Первые дни нового года. Война в Чечне, ожидание терактов, мафиозные разборки, заказные и прочие убийства… Захар никогда не чувствовал себя более спокойным на московских улицах. Стабильные былые времена? Может быть, для кого-то. Он ощущал себя на улице, как на вражеской территории. Что-то контролировалось, что-то гарантировалось? Только не личная безопасность. По городу рассекали любера, в каждом дворе, в каждом районе была своя кодла, наезжала шпана из пригорода или Казани. Если ты не попался им, ты попался “стражу порядка”, которому нечем было заняться, как только напрячь тебя: иллюзия дела и полная безнаказанность. Ему ли этого не знать?

Даже то, что умирали бомжи. Второй во дворе за полгода. Захар застал его еще живым и брезгливо прошел мимо. Бомж стоял, облокотившись на чью-то машину, судорожно тер руки. Потом упал. Этого Захар уже не видел. Увидел лежащим из окна, и уезжающих ментов. На улице уже наступила ночь. Захар вышел, положил под голову кепку (они даже этого не сделали). Открытые глаза. Залитый кровью подбородок.

Друзья Захара делились на “алкоголиков” и “наркоманов”, и собрать их вместе, например на день рождения или Рождество, представляло проблему. Поэтому гости растягивались на несколько дней.

Итак, два дня сплошных гостей, даже больше, чем бывает всегда. Зато Рождество — тихо, немноголюдно. Никто безобразно не напился. Лишь Артур слегка повыпендривался.
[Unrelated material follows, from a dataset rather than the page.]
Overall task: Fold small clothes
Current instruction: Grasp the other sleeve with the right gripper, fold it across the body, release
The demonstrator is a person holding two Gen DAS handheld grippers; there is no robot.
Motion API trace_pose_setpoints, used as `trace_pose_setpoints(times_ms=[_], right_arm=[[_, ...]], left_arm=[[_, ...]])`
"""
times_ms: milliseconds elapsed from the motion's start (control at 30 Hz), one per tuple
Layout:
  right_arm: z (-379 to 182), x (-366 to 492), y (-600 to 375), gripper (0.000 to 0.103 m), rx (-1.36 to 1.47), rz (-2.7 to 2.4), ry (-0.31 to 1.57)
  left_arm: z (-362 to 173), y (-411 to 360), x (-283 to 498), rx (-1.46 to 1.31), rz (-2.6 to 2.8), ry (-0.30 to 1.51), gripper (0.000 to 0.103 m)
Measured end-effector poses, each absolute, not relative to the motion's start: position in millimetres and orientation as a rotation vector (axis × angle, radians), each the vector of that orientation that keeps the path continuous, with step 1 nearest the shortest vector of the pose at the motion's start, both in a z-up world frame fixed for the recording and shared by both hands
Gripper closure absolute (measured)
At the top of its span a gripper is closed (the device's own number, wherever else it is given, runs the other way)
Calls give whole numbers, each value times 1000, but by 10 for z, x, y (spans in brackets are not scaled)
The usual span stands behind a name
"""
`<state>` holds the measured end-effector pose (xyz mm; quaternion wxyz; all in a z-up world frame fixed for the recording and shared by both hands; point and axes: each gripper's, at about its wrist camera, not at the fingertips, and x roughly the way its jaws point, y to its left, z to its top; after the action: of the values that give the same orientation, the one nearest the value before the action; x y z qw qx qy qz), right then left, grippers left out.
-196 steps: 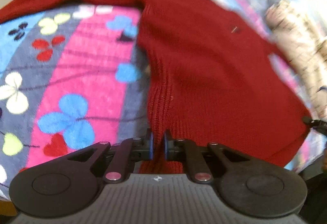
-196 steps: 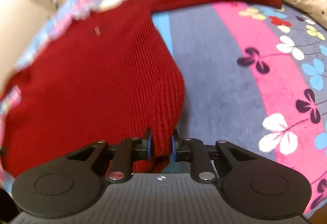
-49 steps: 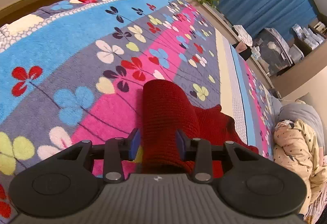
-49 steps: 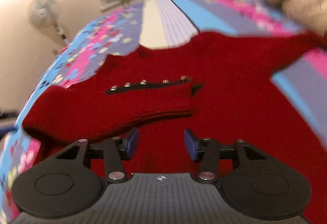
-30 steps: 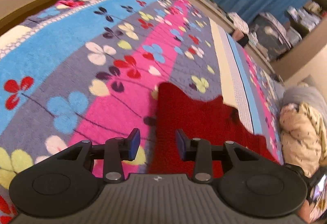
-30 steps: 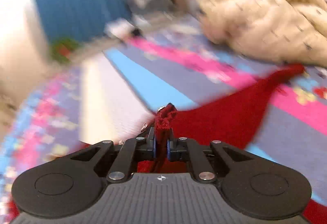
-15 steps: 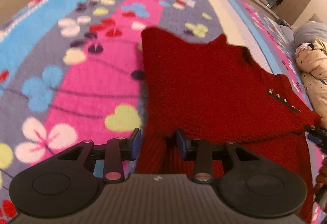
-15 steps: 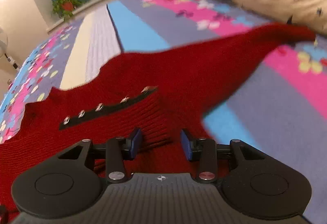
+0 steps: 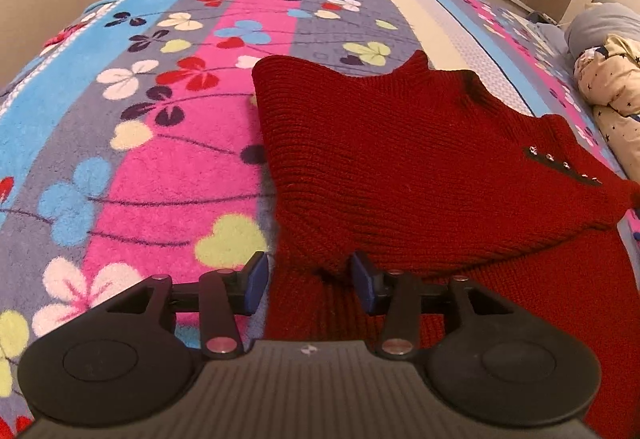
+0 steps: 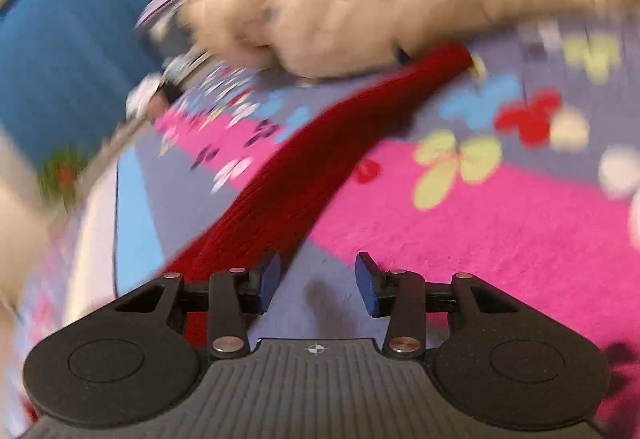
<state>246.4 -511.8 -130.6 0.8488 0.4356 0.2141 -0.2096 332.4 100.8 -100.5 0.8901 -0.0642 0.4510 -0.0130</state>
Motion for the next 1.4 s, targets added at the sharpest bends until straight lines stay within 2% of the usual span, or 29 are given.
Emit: trace_pose_setpoints(times_ms=[200, 333, 367, 400, 433, 467, 667, 733, 833, 933, 1000, 1100, 1233, 1333, 1400], right_arm=[[-1518, 2756, -5530, 60, 1086, -399, 338], [-1547, 2939, -5532, 61, 1037, -393, 315], [-1538, 2965, -5519, 63, 1030, -396, 315], [-1524, 2978, -5518, 70, 1029, -397, 314], [-1527, 2981, -5529, 80, 1039, -403, 311], [-1541, 2969, -5548, 94, 1057, -406, 308], [-1187, 2745, -5349, 96, 1017, -574, 224], [-872, 2728, -5165, 96, 922, -619, 206], [-209, 2772, -4636, 97, 613, -603, 161], [314, 2771, -3791, 96, 300, -420, 45], [489, 2789, -3095, 97, 107, -205, 34], [377, 2622, -1896, 96, -266, 239, 87], [-420, 2245, -894, 95, -582, 658, 417], [-896, 2081, -818, 95, -612, 626, 606], [-849, 1985, -990, 87, -527, 582, 605]], left_arm=[[-1042, 994, 3339, -128, -32, 923, 49], [-1059, 985, 3355, -125, -37, 916, 49], [-1063, 988, 3360, -127, -38, 916, 49], [-1065, 989, 3361, -127, -39, 916, 49], [-1065, 992, 3363, -127, -40, 916, 49], [-1063, 994, 3364, -127, -40, 917, 49], [-1054, 990, 3369, -120, -37, 922, 49], [-1048, 989, 3372, -120, -35, 926, 49], [-1042, 995, 3374, -129, -34, 934, 49], [-1018, 1006, 3365, -135, -35, 944, 49], [-1005, 1035, 3354, -152, -38, 958, 49], [-969, 1122, 3338, -196, -42, 971, 50], [-847, 1298, 3315, -285, -27, 957, 50], [-747, 1417, 3301, -344, -23, 937, 50], [-689, 1477, 3296, -384, -26, 919, 50]])
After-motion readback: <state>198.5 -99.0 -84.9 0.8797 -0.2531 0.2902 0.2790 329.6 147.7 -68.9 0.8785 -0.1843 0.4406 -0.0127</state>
Тоненькая элегантная Маша в великолепном платье. Увы, говорила только о собаках. Даша в невероятного, видно самодельного, покроя блузке и короткой юбке выглядела прелестно. Надя — ненавязчиво умна, очень мудро избегала всяких эффектов.

Даша была высокомерна, манерна, хотя это роль, которая ей шла, но Захара уже утомила. Она сильно менялась, когда выпивала: кокетничала, бросала многозначительные реплики, капризничала. Как женщина, которой это позволено.